- _EXERCISE OBJECTIVE_
Look through the records below for the line holding "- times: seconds". Write it out exactly, with each following line through the line holding "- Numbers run".

- _INPUT FOR THIS TASK_
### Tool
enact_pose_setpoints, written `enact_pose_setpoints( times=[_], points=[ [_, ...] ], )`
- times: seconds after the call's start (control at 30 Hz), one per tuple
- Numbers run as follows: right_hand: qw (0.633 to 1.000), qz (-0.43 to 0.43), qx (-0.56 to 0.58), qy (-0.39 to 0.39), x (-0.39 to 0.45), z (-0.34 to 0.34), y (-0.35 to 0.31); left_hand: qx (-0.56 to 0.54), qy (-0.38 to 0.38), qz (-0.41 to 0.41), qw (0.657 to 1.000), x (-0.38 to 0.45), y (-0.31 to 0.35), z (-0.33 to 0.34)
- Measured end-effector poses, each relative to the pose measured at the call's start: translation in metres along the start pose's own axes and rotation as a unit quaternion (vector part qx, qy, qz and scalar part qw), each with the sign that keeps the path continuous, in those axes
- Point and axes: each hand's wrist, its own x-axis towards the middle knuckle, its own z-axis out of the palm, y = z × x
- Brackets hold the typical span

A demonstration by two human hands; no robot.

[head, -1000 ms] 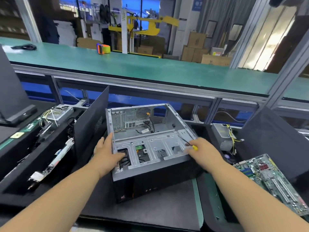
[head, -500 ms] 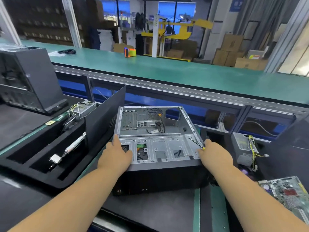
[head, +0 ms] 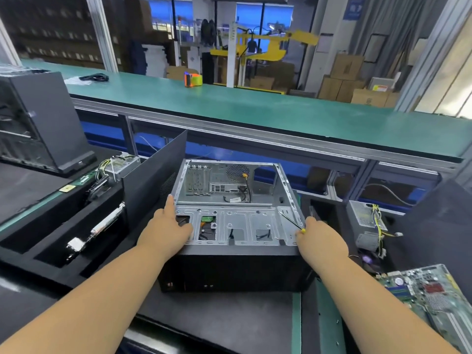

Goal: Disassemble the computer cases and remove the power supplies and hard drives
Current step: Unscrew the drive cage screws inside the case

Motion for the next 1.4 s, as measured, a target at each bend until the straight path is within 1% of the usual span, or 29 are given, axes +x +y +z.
enact_pose_setpoints(
  times=[0.2, 0.43, 0.63, 0.8, 0.9, 1.03, 1.2, 1.23, 1.3, 1.4],
  points=[
    [0.999, 0.037, 0.022, 0.015, -0.013, 0.006, -0.011, -0.029, -0.021, 0.037, 0.999, 0.018, -0.016, -0.006],
    [0.996, 0.081, 0.025, 0.028, -0.037, 0.006, -0.027, -0.029, -0.043, 0.082, 0.995, 0.038, -0.027, -0.012],
    [0.994, 0.108, 0.006, 0.022, -0.052, 0.005, -0.041, -0.033, -0.066, 0.109, 0.991, 0.048, -0.033, -0.018],
    [0.992, 0.124, 0.001, 0.030, -0.062, 0.006, -0.046, -0.010, -0.076, 0.119, 0.990, 0.048, -0.035, -0.019],
    [0.991, 0.127, -0.010, 0.030, -0.067, 0.005, -0.048, 0.027, -0.075, 0.120, 0.990, 0.046, -0.034, -0.018],
    [0.989, 0.145, -0.017, 0.005, -0.068, 0.001, -0.052, 0.095, -0.061, 0.120, 0.986, 0.042, -0.030, -0.017],
    [0.975, 0.201, 0.051, -0.076, -0.057, -0.020, -0.054, 0.124, -0.054, 0.129, 0.982, 0.041, -0.030, -0.015],
    [0.973, 0.212, 0.058, -0.074, -0.056, -0.024, -0.057, 0.127, -0.050, 0.132, 0.982, 0.041, -0.030, -0.015],
    [0.971, 0.223, 0.081, -0.038, -0.053, -0.027, -0.064, 0.129, -0.044, 0.139, 0.981, 0.041, -0.031, -0.015],
    [0.970, 0.213, 0.114, 0.011, -0.050, -0.029, -0.080, 0.123, -0.040, 0.146, 0.981, 0.043, -0.032, -0.014]
  ],
)
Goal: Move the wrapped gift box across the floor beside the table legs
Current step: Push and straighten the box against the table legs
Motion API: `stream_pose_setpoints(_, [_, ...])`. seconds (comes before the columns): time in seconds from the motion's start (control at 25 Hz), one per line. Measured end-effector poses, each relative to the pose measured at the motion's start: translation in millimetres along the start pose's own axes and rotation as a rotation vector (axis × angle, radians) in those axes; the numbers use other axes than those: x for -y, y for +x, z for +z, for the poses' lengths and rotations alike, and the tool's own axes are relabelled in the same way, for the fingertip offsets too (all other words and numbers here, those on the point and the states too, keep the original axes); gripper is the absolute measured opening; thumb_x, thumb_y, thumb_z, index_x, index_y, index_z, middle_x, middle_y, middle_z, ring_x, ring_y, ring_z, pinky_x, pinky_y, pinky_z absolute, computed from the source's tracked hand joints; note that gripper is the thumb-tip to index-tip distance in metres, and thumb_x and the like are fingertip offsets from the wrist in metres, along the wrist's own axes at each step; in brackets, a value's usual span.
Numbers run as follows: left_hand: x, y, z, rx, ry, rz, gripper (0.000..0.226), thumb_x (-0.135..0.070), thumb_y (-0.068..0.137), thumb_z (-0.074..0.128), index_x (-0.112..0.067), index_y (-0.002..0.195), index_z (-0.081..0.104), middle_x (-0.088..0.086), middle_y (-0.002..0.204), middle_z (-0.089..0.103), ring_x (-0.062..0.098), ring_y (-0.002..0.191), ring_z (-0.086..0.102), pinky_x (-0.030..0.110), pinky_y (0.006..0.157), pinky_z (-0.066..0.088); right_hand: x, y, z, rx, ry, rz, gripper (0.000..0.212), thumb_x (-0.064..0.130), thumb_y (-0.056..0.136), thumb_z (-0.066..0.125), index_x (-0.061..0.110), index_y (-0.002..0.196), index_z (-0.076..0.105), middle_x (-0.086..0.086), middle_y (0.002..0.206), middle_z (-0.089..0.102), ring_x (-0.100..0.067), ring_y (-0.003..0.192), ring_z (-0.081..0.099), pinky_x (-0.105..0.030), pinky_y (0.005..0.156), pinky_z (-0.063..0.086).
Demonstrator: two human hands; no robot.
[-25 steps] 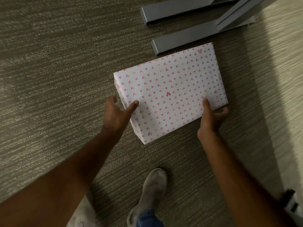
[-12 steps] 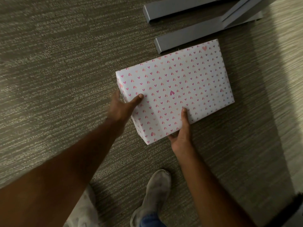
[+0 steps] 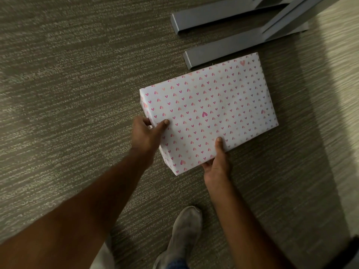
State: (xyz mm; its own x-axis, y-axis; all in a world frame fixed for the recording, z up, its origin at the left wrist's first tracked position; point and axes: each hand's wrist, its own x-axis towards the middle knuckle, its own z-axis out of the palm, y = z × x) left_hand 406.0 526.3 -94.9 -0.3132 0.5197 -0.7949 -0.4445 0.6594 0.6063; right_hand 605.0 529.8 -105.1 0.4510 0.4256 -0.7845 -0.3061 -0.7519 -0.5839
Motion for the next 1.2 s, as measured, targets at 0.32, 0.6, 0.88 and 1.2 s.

- _YOUR SOLUTION_
- times: seconds after the call's start (control at 30 Hz), one per tuple
- Numbers run as follows: right_hand: qw (0.633 to 1.000), qz (-0.43 to 0.43), qx (-0.56 to 0.58), qy (-0.39 to 0.39), x (-0.39 to 0.45), z (-0.34 to 0.34), y (-0.35 to 0.31); left_hand: qx (-0.56 to 0.54), qy (-0.38 to 0.38), qz (-0.41 to 0.41), qw (0.657 to 1.000), x (-0.38 to 0.45), y (-0.31 to 0.35), z (-0.33 to 0.34)

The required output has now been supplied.